A medida, anunciada pelo governo de Donald Trump após reuniões realizadas com autoridades americanas, passa a valer nesta sexta-feira e amplia as restrições contra qualquer tipo de apoio material ou financeiro aos grupos classificados. Nos bastidores, integrantes do governo brasileiro avaliam que dificilmente a decisão será revertida no curto prazo, mas defendem intensificar o diálogo com Washington para demonstrar o compromisso do Brasil no enfrentamento às organizações criminosas.

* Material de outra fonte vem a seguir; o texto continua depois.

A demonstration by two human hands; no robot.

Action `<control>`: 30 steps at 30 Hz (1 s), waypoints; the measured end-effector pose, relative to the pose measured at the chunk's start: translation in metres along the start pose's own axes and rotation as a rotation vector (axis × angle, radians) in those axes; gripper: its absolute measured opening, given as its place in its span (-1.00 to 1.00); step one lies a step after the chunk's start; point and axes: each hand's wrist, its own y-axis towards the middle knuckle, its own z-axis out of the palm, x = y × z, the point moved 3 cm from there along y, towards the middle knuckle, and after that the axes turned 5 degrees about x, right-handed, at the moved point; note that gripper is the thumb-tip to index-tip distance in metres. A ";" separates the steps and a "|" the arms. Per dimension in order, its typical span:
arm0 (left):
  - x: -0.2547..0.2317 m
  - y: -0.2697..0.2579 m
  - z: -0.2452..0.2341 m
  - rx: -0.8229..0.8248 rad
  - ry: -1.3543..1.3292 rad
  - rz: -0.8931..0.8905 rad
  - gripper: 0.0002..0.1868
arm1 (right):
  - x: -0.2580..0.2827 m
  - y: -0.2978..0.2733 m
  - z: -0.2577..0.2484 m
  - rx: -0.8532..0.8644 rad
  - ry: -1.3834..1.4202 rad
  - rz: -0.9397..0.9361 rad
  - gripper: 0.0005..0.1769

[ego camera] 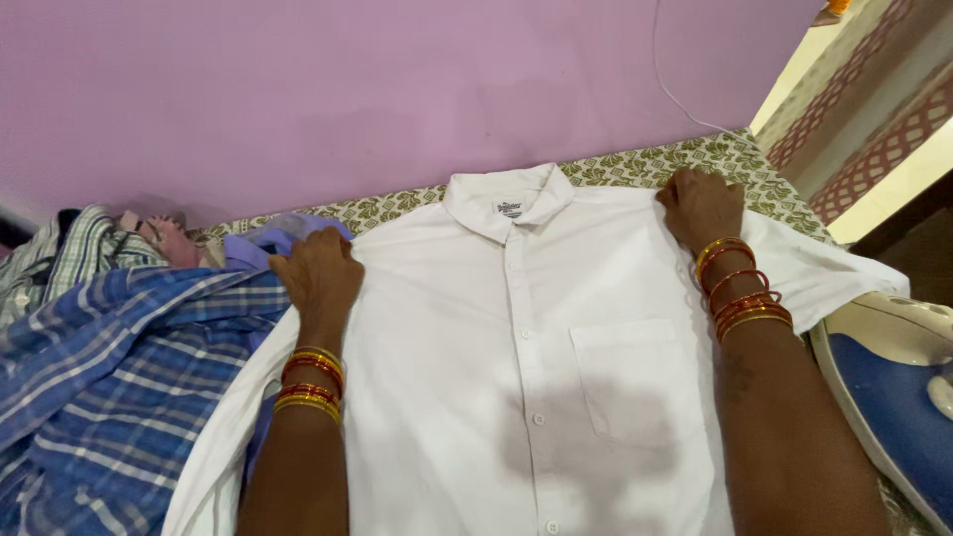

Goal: The person irons a white shirt laid out on a bed. They smooth the fabric, button the collar, and use an iron to press the front, sleeves, and collar areas. The person adjusts the shirt position and continues ironing different sections.

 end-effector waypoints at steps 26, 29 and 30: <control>-0.019 -0.010 -0.002 -0.321 0.131 0.242 -0.86 | 0.013 -0.015 -0.009 -0.300 -0.536 -0.054 -0.59; -0.019 -0.014 -0.005 -0.233 0.230 0.341 -0.91 | 0.011 -0.009 -0.006 -0.046 -0.636 -0.027 -0.67; -0.015 -0.022 -0.003 -0.124 0.223 0.332 -0.91 | 0.005 -0.011 0.002 0.105 -0.557 -0.003 -0.68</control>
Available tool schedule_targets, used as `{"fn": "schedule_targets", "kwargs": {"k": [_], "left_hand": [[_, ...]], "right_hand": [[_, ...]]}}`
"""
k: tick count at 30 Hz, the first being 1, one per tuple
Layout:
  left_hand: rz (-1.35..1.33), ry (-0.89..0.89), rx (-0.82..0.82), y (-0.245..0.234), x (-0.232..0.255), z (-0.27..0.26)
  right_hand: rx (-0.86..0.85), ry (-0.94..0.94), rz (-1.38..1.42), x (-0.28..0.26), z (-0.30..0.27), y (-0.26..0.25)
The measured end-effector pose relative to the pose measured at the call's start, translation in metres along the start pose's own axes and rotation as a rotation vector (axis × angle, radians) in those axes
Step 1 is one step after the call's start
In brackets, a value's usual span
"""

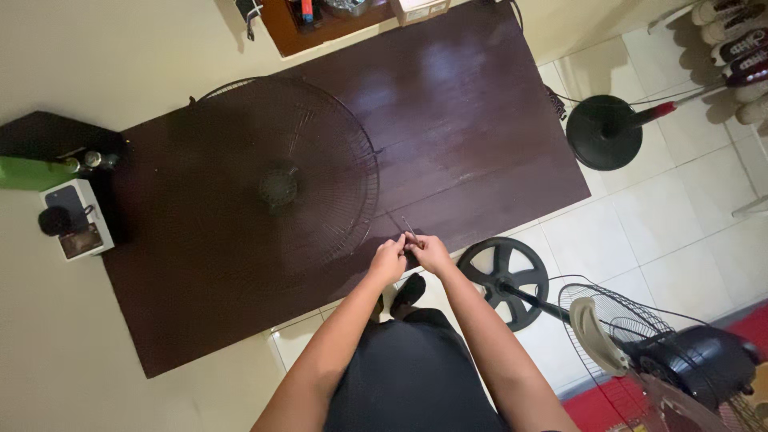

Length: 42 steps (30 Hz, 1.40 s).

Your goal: The person removes the front grille of a standing electric fan by hand, then uses a screwdriver to loosen and remove the fan blade from the motor hub. The removed parts are placed on a nearby table.

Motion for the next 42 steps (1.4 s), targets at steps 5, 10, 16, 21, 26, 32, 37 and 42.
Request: {"fn": "schedule_targets", "kwargs": {"k": [5, 10, 16, 21, 26, 32, 37, 42], "left_hand": [[-0.045, 0.002, 0.034, -0.001, -0.001, -0.003], [-0.165, -0.14, 0.029, -0.006, -0.001, -0.006], [-0.142, -0.062, 0.07, -0.019, 0.011, -0.007], [-0.053, -0.026, 0.145, -0.041, 0.045, -0.022], [-0.002, 0.111, 0.091, -0.06, 0.099, -0.032], [0.043, 0.347, -0.093, -0.029, 0.164, -0.031], [-0.018, 0.489, -0.342, 0.038, 0.222, -0.039], [0.053, 0.633, -0.552, 0.107, 0.28, -0.064]], "right_hand": [[0.045, -0.041, -0.062, -0.006, -0.006, -0.002], [0.053, 0.02, -0.062, -0.004, -0.008, -0.002], [0.065, -0.03, 0.027, 0.001, -0.006, 0.0], [0.181, -0.012, -0.004, 0.004, -0.017, -0.01], [0.234, 0.015, 0.019, 0.016, -0.045, -0.041], [0.413, 0.054, 0.104, 0.038, -0.117, -0.083], [0.61, 0.1, 0.331, 0.054, -0.202, -0.113], [0.745, 0.213, 0.592, 0.074, -0.287, -0.13]]}}
Point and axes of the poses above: each hand's wrist, its own z-axis towards the middle knuckle, its own y-axis out of the palm, x = y × z, the point moved 4 cm from there along z, towards the middle knuckle, and after that the axes turned 1 degree about x, right-handed, at the moved point
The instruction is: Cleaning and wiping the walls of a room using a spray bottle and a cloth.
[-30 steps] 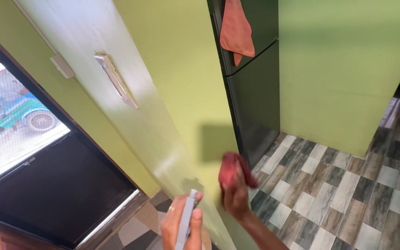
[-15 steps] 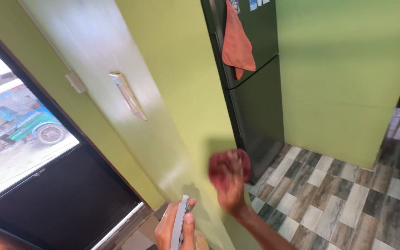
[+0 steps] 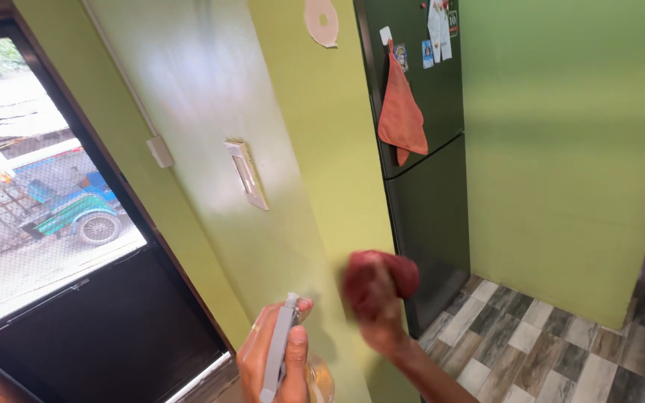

A estratégia em discussão inclui destacar os acordos de cooperação já existentes entre os dois países e ampliar mecanismos de troca de informações e ações conjuntas contra o crime transnacional. A orientação do Palácio do Planalto é fortalecer os canais de colaboração internacional e manter o tema como prioridade na agenda do governo.
Nesse contexto, o Ministério da Justiça e Segurança Pública realiza levantamentos sobre a legislação e os instrumentos de cooperação atualmente em vigor, material que deverá ser apresentado ao presidente Lula. Também não está descartada a possibilidade de aperfeiçoar acordos já existentes como forma de aprofundar a parceria com os Estados Unidos.
Auxiliares do governo afirmam ainda que será necessário acompanhar os efeitos práticos da nova classificação para definir os próximos passos. Entre as dúvidas está a forma como a medida poderá impactar a interlocução entre autoridades brasileiras e diferentes órgãos de segurança americanos.
Paralelamente, o governo pretende reforçar o discurso de combate ao crime organizado em todas as suas esferas, incluindo a atuação contra financiadores e estruturas que sustentam essas organizações. Recentemente, Lula afirmou ter discutido o tema com Donald Trump e solicitado a cooperação dos Estados Unidos para a entrega de brasileiros procurados pela Justiça que vivem em território americano.